Maeve could no longer restrain herself. “Good riddance to the lot of them! You see what your meddling has achieved? Are you telling me the world outside this complex is gone as well? Are you saying my Subaru isn’t parked in the lot outside; that I can’t make a stop at Peet’s on the way home this evening; that there’s no city out there at all?”

“I really don’t know,” said LeGrand. “I was pulled forward and immediately sent into the ready room for a quick briefing. I have no idea what lies beyond these walls, but I know one thing—if any one of us should step beyond the influence of the Arch field, we would immediately be exposed to the full force of Paradox—annihilation may be too strong a word, but perhaps not. Who can say what place you may hold in the Meridian taking shape out there? Who can say if any of you exist there at all?”

Maeve’s hand was shaking. “So you’ve finally done it,” she said with real anger. “It’s just as I feared.”

“On the contrary,” said LeGrand. “This was not our doing. Would we wish such a reversal on ourselves? No—our adversaries have brought this calamity upon us.”

“Just as you did to them on that very first mission, correct?” Maeve held his gaze, and LeGrand took a long breath.

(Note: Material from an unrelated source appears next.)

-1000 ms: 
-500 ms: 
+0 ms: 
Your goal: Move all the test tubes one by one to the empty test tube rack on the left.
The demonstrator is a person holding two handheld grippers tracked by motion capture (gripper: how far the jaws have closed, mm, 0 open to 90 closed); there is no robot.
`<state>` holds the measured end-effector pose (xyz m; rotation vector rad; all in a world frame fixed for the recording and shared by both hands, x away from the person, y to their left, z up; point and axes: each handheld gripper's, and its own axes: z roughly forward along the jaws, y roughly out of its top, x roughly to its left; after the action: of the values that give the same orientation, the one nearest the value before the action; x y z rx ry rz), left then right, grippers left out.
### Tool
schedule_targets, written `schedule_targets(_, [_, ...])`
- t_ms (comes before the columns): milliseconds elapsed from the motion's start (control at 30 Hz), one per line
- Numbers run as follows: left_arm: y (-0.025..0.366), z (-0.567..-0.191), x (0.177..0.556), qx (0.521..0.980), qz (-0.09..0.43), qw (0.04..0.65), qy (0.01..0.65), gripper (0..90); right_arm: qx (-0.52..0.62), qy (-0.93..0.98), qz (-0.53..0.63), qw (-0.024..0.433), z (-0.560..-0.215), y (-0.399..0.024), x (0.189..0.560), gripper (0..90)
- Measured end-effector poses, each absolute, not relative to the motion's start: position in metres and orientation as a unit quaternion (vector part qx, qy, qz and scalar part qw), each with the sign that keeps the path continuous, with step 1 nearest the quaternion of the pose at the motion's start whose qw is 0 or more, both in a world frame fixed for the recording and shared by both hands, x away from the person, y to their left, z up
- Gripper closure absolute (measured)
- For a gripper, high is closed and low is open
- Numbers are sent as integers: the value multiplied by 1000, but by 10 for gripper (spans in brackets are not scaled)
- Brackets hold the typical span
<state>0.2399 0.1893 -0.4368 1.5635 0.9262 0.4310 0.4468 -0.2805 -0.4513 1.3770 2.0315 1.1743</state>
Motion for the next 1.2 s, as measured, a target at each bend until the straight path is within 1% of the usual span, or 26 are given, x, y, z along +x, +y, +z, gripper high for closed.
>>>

“Yes,” he admitted. “That first mission to the Hejaz worked a transformation. When you prevented the destruction of the second train, you set a new template for all future time. You didn’t notice it in your own lives. The change rippled forward from 1917, but the effects did not gather strength until 2010, the date when Palma was to erupt as a result of the plot hatched by Ra’id Husan al Din. With your help, we stopped that catastrophe from occurring, and then set a watch on that island to secure it against any future tampering. Can you blame us? You, of all people, should understand, Miss Lindford. If the Palma event were not reversed, the whole of Western civilization would have spiraled down into oblivion. We had to act to save ourselves—to save it all—Christendom, Western culture, art, literature, the sciences—all the things you love so dearly—would you rather we left them to the ashes?”

“They were meant to die,” said Paul. “It was all meant to end at Palma, wasn’t it… The world we made possible was never meant to be. And this whole affair, this Time war, was the result of it all. Our adversaries, as you call them, were simply trying to preserve the integrity of the original Meridian, Maeve. I know this has crossed your own mind as well. Look… it’s difficult for us to admit it but, to use an old phrase, we’ve all been living on borrowed time.”

LeGrand looked from one to the other. “It doesn’t have to be that way,” he pleaded. “That’s why I’m here. We’ve one more chance to set things right! We found out what they were doing, you see, only too late to intervene. You were on to it, professor. Your little trip to the British Museum put us on the trail. It was the scroll, you see, the rubbing.”